There can also be a tax on digital access or toll tax which taxes the digital companies as customers.
Income within the scope of the unilateral DSTs varies greatly from one country to another. The scope of a unilateral DST often covers digital services such as sale of data derived from the users; revenue from advertising; activities of intermediaries; and sale of digital content.
An important issue is whether the tax falls within the scope of a tax treaty. This can be a problem because some DSTs are presumptive taxes based on a percentage of turnover.
Coordination between unilateral DSTs
Some countries will coordinate their unilateral DSTs with those of other countries. There is an issue as to how will they identify a foreign tax as a DST, because the scope and structure of unilateral DSTs varies.
Coordination of unilateral and multilateral DST
Some countries such as the UK have announced that their unilateral DST will be discontinued when an international consensus is reached on taxation of the digital economy (under Pillar One). It is not clear at what point the unilateral DST would be abolished or phased out. This could be when international agreement is reached; when the international provisions come into effect; or when the tax revenue starts to flow.

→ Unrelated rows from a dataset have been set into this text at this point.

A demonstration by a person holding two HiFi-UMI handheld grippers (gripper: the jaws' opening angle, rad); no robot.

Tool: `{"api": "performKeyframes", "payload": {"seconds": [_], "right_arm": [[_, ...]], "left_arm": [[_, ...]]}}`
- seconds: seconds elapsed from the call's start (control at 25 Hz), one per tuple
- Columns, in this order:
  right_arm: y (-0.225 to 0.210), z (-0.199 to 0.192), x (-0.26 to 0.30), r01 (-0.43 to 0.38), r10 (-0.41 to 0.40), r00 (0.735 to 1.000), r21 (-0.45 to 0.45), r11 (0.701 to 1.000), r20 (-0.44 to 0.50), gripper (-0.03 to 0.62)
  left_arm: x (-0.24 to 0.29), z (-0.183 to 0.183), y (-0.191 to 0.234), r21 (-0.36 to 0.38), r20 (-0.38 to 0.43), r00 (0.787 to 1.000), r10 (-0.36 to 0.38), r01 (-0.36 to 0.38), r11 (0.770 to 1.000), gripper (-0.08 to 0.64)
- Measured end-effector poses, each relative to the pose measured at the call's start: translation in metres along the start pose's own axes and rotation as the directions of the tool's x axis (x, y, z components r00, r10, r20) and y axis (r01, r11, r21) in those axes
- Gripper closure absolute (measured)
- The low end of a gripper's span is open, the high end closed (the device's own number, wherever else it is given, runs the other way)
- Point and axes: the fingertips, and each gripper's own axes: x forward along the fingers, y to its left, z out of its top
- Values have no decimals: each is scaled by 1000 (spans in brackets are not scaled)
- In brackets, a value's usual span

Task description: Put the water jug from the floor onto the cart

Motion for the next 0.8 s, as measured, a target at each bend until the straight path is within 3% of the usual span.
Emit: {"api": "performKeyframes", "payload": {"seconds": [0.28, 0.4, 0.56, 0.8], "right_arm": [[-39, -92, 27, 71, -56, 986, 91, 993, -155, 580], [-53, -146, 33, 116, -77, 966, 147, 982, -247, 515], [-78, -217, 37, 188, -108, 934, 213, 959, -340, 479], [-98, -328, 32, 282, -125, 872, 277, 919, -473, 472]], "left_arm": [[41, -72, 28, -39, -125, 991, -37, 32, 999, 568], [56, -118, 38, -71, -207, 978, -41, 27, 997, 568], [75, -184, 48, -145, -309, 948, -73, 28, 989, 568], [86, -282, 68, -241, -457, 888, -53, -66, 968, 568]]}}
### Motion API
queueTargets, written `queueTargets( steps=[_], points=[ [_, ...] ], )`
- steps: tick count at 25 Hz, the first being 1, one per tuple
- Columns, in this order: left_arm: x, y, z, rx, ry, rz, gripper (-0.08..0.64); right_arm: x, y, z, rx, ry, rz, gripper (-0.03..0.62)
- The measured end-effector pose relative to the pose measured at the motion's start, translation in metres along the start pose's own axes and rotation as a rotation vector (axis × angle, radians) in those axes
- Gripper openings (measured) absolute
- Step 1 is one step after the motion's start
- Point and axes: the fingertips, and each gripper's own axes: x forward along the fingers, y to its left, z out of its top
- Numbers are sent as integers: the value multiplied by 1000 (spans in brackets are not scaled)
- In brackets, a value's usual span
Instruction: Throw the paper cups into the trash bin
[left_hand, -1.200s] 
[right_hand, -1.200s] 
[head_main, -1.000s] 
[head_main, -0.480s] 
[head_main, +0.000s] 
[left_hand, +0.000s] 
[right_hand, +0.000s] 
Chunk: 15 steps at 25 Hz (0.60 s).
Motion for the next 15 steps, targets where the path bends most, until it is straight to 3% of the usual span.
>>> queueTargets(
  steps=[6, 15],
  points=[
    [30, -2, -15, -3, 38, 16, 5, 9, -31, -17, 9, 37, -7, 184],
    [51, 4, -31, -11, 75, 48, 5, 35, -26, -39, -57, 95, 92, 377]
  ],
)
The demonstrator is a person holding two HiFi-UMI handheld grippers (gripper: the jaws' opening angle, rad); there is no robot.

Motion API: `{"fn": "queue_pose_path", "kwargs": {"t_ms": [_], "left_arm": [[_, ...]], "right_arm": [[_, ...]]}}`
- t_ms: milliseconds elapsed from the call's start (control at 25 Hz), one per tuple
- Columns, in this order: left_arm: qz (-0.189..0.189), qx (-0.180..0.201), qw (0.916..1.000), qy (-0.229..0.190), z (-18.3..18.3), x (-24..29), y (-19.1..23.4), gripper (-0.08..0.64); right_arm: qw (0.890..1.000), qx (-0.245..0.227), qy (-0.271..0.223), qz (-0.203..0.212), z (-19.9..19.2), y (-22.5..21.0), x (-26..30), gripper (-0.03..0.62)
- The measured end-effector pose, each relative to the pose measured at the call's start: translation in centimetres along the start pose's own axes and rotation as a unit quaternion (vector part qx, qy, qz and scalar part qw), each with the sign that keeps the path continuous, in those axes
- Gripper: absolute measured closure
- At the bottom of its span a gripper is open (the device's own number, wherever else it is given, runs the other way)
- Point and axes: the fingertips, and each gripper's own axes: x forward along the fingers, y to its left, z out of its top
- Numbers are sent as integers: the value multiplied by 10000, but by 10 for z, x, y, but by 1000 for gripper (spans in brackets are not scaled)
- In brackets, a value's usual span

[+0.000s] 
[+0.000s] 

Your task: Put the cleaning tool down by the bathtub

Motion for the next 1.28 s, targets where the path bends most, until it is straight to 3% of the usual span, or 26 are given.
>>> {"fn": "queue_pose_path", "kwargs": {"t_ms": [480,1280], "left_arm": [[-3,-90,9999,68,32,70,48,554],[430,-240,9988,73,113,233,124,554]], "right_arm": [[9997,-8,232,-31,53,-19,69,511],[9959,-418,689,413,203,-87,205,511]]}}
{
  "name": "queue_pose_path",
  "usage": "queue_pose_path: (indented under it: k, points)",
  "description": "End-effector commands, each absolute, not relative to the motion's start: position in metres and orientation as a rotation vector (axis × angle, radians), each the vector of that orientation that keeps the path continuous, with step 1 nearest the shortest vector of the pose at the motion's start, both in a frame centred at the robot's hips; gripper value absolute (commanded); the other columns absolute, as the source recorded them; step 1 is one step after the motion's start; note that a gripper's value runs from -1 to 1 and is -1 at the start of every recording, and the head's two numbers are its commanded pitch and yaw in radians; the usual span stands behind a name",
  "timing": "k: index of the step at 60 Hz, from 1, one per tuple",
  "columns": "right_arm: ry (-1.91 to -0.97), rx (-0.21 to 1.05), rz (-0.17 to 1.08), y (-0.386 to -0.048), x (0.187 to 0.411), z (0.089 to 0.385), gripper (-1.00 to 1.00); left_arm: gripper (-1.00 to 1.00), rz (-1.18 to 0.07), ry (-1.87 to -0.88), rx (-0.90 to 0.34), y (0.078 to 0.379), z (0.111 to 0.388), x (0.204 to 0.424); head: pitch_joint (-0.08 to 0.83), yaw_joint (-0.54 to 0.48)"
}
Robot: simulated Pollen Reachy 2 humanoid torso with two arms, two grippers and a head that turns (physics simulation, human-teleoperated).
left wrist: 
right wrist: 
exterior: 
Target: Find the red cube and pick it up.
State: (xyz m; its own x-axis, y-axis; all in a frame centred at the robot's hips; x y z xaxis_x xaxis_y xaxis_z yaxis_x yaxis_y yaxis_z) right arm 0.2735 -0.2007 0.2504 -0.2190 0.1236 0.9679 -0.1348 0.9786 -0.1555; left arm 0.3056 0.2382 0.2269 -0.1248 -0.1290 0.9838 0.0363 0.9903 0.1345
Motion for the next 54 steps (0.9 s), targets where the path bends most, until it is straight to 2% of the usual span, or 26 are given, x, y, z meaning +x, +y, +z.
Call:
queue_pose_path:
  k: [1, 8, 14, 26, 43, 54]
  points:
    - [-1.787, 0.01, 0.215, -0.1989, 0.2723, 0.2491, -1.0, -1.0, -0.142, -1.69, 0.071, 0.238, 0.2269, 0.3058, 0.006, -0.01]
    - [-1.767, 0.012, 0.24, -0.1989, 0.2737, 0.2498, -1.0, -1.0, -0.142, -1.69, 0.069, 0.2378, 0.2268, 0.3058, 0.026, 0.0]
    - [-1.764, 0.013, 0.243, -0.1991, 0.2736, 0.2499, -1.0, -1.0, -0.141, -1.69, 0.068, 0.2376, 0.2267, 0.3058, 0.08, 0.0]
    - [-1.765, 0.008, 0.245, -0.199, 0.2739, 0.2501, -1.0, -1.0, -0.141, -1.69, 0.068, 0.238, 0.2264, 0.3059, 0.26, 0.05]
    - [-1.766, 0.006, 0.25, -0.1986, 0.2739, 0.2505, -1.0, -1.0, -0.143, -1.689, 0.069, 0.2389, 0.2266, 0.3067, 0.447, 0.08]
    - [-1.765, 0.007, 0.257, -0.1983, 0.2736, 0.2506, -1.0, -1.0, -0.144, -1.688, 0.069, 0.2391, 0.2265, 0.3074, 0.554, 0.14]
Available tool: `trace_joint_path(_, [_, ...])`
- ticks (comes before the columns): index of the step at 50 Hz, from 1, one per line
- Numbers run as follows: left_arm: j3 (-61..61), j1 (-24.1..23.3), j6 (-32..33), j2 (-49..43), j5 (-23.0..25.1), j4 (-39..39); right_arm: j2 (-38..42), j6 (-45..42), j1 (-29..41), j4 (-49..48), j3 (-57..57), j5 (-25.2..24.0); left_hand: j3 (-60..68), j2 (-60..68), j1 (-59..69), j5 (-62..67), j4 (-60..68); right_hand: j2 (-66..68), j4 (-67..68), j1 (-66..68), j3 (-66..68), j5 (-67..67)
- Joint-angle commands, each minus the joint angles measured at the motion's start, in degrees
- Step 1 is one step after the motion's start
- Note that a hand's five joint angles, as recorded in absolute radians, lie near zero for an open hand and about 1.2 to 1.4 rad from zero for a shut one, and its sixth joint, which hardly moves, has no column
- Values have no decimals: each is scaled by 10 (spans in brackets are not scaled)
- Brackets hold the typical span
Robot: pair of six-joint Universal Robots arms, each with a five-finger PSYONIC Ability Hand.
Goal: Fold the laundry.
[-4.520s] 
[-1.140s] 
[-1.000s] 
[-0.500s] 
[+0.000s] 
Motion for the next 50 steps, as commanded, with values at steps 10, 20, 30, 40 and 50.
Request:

Some DSTs are enacted by extending the already existing consumption tax to cover imported services. These rules would not be overridden by a multilateral agreement on a DST as they are a part of the domestic consumption tax.
Issues for developing countries
One issue for developing countries is identification and registration of taxpayers. Simplified registration regimes are being introduced to lower compliance costs. The tax administration needs to identify the level of online traffic and the number of users. The domestic law must define the scope of the tax including the items to be covered, and there must be a way of defining the amount of digital service revenues subject to the tax.
MNEs are already challenging amounts due, under the relevant tax treaties. Developing countries must overcome the challenge of treaty disputes.
UN Model Treaty – Article 12B
The proposed Article 12B (Income from automated digital services) of the UN Model has resulted from input from developing countries, responding to concerns about the current PE rule which does not suit modern ways of doing business. Under Article 12B the source state would be able to impose tax up to 30% on the deemed net income derived from automated digital services.
The taxing right is given under domestic law and the tax treaty preserves that taxing right at international level. The treaty does not create the taxing right so countries will need domestic legislation as a basis for the tax. Article 12B and its commentary also give guidance on domestic legislation.
Withholding tax is important for developing countries because it is cheap to administer; and is less subject to abuse than profit-based taxation. There is however an option included in Article 12B for a profit-based alternative, although profit-based taxes are often abused by MNEs through profit shifting.